* Prompt *
Practice item. Set the material below down again exactly, with no pictures.

* Given information *
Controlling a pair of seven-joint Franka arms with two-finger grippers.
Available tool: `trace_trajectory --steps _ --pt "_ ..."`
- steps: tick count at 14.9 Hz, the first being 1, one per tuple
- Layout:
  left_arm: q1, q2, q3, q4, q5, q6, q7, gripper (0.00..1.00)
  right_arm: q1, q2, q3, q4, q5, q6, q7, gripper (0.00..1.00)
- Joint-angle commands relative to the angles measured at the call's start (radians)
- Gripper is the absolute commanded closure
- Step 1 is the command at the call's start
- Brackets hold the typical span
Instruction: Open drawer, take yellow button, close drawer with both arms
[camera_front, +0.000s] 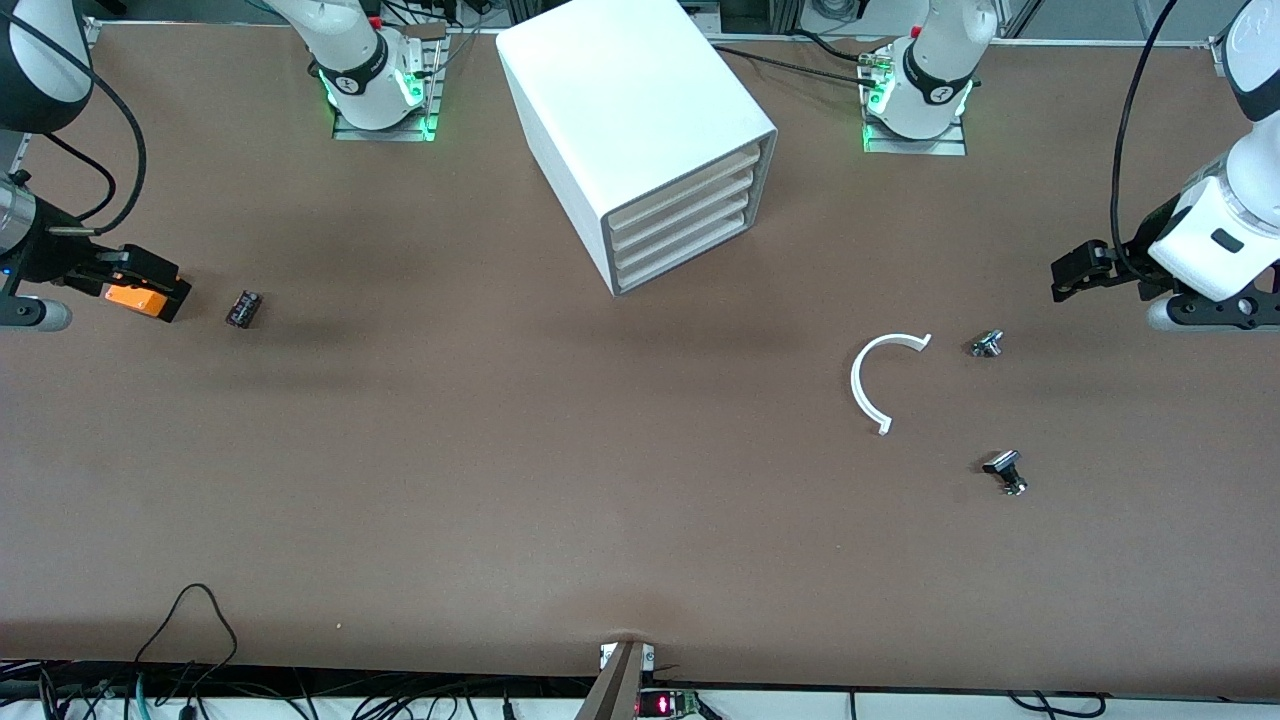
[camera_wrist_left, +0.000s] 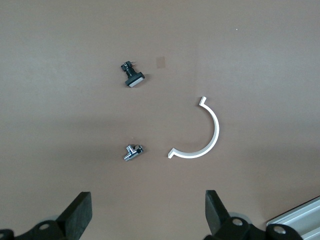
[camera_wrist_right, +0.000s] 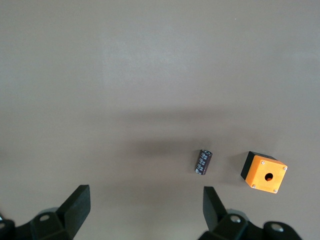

* Solution for this exercise *
Controlling a pair of seven-joint Franka arms with two-finger grippers.
Available tool: `trace_trajectory --steps _ --pt "_ ..."`
- steps: tick count at 14.9 Hz, the first being 1, one per tuple
- Layout:
  left_arm: q1, q2, q3, q4, q5, q6, q7, gripper (0.00..1.00)
  right_arm: q1, q2, q3, q4, q5, q6, q7, gripper (0.00..1.00)
- Joint-angle commands relative to the angles measured at the call's start (radians)
- Gripper is the absolute commanded closure
- Step 1 is the command at the call's start
- Brackets hold the typical span
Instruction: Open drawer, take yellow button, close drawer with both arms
[camera_front, +0.000s] 
[camera_wrist_left, +0.000s] 
[camera_wrist_right, +0.000s] 

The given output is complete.